== PROBLEM ==
Please copy each line in the records below that contains the string "trace".

== DATA FOR PROCESSING ==
════════

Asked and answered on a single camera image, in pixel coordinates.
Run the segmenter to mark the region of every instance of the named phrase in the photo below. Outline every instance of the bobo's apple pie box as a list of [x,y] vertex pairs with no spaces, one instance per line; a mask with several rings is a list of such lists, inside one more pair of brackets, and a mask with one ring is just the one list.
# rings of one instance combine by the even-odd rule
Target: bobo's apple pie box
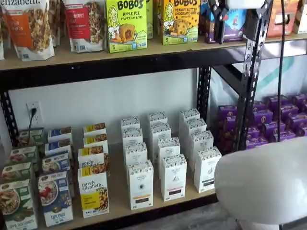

════════

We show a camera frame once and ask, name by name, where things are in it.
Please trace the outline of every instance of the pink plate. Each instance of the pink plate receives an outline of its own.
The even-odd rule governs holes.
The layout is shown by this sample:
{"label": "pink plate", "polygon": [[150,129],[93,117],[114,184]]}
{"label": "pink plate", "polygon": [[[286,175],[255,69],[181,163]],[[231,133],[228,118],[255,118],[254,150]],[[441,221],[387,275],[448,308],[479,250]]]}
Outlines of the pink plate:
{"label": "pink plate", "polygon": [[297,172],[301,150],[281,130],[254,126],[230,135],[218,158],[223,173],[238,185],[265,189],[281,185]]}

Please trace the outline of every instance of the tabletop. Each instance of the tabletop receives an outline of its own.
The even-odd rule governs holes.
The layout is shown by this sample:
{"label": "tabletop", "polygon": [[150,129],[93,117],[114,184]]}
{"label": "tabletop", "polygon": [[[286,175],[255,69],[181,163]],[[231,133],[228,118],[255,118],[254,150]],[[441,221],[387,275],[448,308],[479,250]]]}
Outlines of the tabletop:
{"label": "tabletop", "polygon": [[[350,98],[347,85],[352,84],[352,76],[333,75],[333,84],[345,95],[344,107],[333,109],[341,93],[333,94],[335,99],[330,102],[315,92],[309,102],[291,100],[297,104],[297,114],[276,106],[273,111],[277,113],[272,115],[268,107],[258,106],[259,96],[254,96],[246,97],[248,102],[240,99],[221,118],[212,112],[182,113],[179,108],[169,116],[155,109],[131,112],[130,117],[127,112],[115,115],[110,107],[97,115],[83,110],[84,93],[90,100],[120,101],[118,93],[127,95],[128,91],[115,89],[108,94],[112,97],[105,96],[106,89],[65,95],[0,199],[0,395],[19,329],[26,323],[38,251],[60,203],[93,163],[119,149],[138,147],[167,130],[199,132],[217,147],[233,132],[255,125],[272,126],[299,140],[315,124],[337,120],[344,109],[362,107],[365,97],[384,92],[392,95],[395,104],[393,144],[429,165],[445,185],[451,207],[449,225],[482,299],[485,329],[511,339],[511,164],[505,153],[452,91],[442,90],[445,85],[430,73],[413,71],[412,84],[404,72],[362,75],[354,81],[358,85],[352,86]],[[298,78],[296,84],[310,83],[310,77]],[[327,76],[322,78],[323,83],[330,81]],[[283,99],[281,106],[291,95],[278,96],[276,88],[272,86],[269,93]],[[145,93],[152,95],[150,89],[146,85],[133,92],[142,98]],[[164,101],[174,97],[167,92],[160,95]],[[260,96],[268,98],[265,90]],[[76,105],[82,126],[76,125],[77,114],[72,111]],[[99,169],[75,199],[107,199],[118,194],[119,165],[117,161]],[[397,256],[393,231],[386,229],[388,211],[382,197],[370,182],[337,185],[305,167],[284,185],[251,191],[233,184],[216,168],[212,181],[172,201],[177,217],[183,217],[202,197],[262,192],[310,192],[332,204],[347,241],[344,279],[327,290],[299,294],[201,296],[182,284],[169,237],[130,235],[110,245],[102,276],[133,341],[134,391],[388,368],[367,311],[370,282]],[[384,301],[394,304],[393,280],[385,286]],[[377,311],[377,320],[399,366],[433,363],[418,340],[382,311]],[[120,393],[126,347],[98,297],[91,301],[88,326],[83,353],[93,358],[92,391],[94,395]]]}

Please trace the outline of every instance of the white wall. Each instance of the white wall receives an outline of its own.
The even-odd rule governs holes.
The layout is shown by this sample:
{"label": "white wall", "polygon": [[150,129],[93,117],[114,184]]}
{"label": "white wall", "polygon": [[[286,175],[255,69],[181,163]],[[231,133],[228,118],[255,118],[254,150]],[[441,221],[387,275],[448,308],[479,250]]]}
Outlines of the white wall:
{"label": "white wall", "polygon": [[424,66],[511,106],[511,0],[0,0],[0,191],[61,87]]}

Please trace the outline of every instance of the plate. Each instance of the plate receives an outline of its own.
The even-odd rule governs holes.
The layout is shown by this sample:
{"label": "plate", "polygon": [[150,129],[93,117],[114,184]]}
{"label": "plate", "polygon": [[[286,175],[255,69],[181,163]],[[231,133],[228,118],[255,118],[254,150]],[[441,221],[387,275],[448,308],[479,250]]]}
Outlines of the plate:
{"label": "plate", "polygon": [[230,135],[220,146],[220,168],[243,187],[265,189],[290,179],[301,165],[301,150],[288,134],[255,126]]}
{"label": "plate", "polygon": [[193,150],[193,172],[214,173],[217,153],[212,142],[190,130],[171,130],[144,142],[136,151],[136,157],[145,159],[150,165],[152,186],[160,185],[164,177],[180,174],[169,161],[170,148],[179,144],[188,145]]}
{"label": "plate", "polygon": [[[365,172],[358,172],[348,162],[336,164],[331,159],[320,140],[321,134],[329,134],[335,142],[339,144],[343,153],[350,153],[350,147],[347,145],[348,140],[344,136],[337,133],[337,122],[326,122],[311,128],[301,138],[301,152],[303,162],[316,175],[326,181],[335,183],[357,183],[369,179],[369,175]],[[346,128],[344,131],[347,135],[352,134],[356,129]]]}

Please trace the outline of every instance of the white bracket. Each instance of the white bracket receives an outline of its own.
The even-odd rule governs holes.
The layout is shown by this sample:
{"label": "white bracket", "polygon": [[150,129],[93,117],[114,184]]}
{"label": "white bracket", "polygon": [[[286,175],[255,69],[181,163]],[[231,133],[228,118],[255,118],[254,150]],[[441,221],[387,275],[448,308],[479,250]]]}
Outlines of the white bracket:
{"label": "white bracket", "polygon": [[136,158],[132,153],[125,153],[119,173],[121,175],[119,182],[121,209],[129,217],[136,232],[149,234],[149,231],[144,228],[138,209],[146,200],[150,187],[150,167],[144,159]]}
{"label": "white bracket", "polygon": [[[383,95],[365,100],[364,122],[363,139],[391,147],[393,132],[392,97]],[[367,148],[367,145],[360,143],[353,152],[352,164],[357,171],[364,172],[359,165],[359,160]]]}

════════

== THE ANSWER ==
Please trace the outline of every instance of the pink plate. Each instance of the pink plate receives an outline of its own.
Please trace the outline of every instance of the tabletop. Each instance of the tabletop receives an outline of its own.
Please trace the outline of every instance of the white wall. Each instance of the white wall receives an outline of its own.
Please trace the outline of every instance of the plate. Each instance of the plate receives an outline of its own.
Please trace the outline of every instance of the white bracket. Each instance of the white bracket receives an outline of its own.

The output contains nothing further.